Before: O'SCANNLAIN, LEAVY and HAWKINS, Circuit Judges.


MEMORANDUM** 

Chester P. Brown, pro se, and Maria De Los Angeles Castelazo De Brown and Lorna Brown De Mena, represented by attorney Darrell L. Johnson (collectively "the Browns"), appeal the district court's May 3, 1994 order requiring them to execute new powers of attorney and to send various letters regarding previous powers of attorney. "A district court's grant of permanent injunctive relief is reviewed for an abuse of discretion or application of erroneous legal principles." Dexter v. Kirschner, 984 F.2d 979, 982 (9th Cir. 1993). We have jurisdiction pursuant to 28 U.S.C. § 1292(a) (1), and affirm.1 

* Background

On March 26, 1993, the district court entered judgment against the Browns finding that they had defrauded William T. Brady, James Cardwell and Dar-Kel Corporation (collectively "appellees") in relation to a property transaction in Mexico.
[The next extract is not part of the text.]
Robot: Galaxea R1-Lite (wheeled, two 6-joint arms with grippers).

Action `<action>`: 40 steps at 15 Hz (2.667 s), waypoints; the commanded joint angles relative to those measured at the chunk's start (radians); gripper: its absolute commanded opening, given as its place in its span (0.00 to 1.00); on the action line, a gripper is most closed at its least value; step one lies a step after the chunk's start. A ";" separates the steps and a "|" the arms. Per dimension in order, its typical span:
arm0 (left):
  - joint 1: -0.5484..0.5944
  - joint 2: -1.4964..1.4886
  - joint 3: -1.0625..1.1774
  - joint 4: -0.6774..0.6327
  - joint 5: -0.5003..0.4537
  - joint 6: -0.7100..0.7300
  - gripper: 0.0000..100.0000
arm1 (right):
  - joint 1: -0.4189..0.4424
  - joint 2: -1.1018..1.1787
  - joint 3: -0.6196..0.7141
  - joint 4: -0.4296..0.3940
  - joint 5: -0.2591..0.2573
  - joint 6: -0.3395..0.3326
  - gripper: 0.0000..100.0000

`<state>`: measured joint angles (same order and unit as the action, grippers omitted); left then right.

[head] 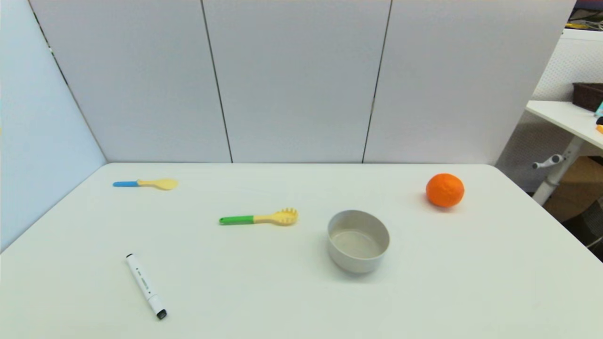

Pursuant to that judgment, the district court ordered the Browns to execute irrevocable powers of attorney to transfer the property to a constructive trust approved by the Mexican government. Subsequent to executing the powers of attorney in district court, the Browns mailed letters and "documents" to numerous parties attempting to "revoke" the powers of attorney because " [t]he documents were not executed voluntarily, but rather under threat of violence." Upon discovering the transmittal of the letters and "documents," the appellees requested that the district court issue an order to show cause why the Browns should not be held in contempt. On May 3, 1994, the district court ordered the Browns to revoke the first powers of attorney, send a second set of letters regarding the attempted revocation, and execute new irrevocable powers of attorney.

II

Jurisdiction

The Browns contend that the district court lacked jurisdiction to issue the May 3, 1994 order because orders issued after the district court rendered judgment form a new cause of action over which there is no federal jurisdiction. This contention lacks merit.

"A district court retains jurisdiction to enforce its judgments...." Hook v. State of Ariz. Dep't of Corrections, 972 F.2d 1012, 1014 (9th Cir. 1992).

Here, any question as to the lawfulness of the district court's judgment has been resolved by this court. See Brady v. Brown, 51 F.3d 13 (9th Cir. 1995) (affirming the underlying judgment). Because the district court was enforcing its lawfully rendered judgment, the district court had jurisdiction to issue the May 3, 1994 order. See Hook, 972 F.2d at 1014.

III

Other Contentions

The Browns also contend that the district court's order was improper because (1) it was an attempt to interfere with the Browns' efforts to challenge the legality of the judgment in Mexico, and (2) the district court could not order the Browns to revoke the first powers of attorney because they were "irrevocable." These contentions lack merit.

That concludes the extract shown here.